O público estava preparado para algo radical e inquietante – mas não tão perturbador
Ubu vadio na consciência de Jarry ao longo dos anos parisienses. A personagem existia muito antes de um manuscrito tomar forma, surgindo em festas e encontros literários, falando pela boca do seu criador como um espírito sem afeto, recitando banalidades em sotaques recortados. Este alter ego feroz finalmente fez sua estréia teatral em 1896 no impecavelmente avançado Théâtre de l’Oeuvre. (Obras de Maeterlinck, Wilde, Ibsen e Strindberg estrearam todos lá.) O público estava preparado para algo radical e inquietante – mas não tão desconcertante. Os esofisticados sacudiram os punhos e gritaram de fúria. Talvez o dispositivo incendiário de Jarry tenha aterrado muito cedo, mas W.B. Yeats, que estava na platéia naquela noite, sentiu que representava um final sinistro. “O que mais é possível?”, perguntou ele. “Depois de nós o Deus Selvagem.”
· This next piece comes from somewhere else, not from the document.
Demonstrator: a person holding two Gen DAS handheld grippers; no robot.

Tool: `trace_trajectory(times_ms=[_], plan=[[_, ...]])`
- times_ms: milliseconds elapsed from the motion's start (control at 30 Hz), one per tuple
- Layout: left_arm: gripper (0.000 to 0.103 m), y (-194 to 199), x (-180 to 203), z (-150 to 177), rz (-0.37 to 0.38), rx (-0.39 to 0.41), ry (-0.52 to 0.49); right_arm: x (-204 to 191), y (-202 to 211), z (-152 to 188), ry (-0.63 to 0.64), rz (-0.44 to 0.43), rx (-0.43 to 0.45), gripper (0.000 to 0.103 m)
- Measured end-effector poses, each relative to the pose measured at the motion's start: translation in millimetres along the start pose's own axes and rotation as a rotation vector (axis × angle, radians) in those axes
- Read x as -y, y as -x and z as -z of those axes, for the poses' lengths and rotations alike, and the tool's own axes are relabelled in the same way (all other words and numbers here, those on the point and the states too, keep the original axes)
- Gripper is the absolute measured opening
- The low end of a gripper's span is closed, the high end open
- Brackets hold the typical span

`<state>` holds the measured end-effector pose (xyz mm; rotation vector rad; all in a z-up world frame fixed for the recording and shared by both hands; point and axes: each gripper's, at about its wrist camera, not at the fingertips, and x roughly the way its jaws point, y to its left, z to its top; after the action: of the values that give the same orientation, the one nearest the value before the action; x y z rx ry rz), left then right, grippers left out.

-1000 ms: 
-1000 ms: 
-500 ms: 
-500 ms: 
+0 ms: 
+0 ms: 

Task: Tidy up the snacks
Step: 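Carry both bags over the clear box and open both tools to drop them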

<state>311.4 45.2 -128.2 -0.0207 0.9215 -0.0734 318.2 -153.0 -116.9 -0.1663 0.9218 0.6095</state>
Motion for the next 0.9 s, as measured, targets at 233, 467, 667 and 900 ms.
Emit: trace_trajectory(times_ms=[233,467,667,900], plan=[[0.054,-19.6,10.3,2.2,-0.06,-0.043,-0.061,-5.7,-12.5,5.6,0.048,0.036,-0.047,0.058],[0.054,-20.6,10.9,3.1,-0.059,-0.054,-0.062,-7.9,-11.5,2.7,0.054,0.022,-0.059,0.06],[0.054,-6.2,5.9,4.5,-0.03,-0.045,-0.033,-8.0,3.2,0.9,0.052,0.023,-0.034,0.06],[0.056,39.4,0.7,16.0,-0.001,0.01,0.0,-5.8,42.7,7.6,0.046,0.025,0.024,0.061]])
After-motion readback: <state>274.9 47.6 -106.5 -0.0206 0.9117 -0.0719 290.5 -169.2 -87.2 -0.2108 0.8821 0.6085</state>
O poeta britânico Arthur Symons, também se juntou aos iluminados no teatro na noite de abertura, e ele achou a peça mais miserável do que escorada. “Ela tem a grosseria do rapaz da escola ou de um selvagem: o que é, afinal, mais notável nela é a insolência com que um jovem escritor zomba da própria civilização, varrendo toda a arte, juntamente com toda a humanidade, para o mesmo lamaçal inglês. . um Sansculotte literário gritou durante horas aquela palavra indescritível da sarjeta que era o refrão”. (Symons está tentando não escrever a não palavra “merdre”.)
A grotesca comédia atingiu Paris como um terremoto, e o Morgan rastreia seus tremores secundários. Picasso provavelmente nunca conheceu Jarry, mas recolheu os manuscritos e artefactos do seu herói, recitou passagens dos seus escritos de cor, e até afectou o hábito de empunhar um revólver como um vigilante da vanguarda. Picasso, escreveu o historiador Arthur I. Miller, carregou a arma com cartuchos em branco e depois “disparava contra admiradores perguntando sobre o significado de suas pinturas, sua teoria da estética, ou qualquer um que ousasse insultar a memória de Cézanne”. Como Jarry, Picasso usou sua Browning como uma arma patafísica, de certa forma jogando Père Ubu au naturel, descartando burgueses, idiotas e filisteus”
Nos anos 30, Picasso e Miró invocaram ambos o protagonista comicamente malvado como um substituto de Franco. Mas foi a fotógrafa surrealista Dora Maar (a “mulher que chora” em dezenas de retratos de Picasso) que produziu a mais inquietante de todas as obras ubuescas, uma fotografia de 1936 de um tatu fetal que tem uma semelhança obscena com a régua de cabeça grande e rotunda. A aberração da criatura de Maar aparece pronta para eclodir numa forma bestial da humanidade, anunciando a ascensão do fascismo.
Os temblores que o Jarry pôs em movimento, ribombam. William Kentridge importou o anti-herói ditatorial para a África do Sul pós-apartheid, reinterpretando-o com uma mistura de entusiasmo e auto-aversão. Em “Ubuls Tells the Truth” (1996-97), Kentridge envolve o seu próprio corpo flácido com um desenho esquemático baseado nos cortes de madeira de Jarry. O rei rapace engoliu o pintor inteiro. Encolhido no abandono diante de um espelho, ele martela a verdade que deveria ter sido óbvia pelos gritos grosseiros do público na noite de abertura: Ubu é us.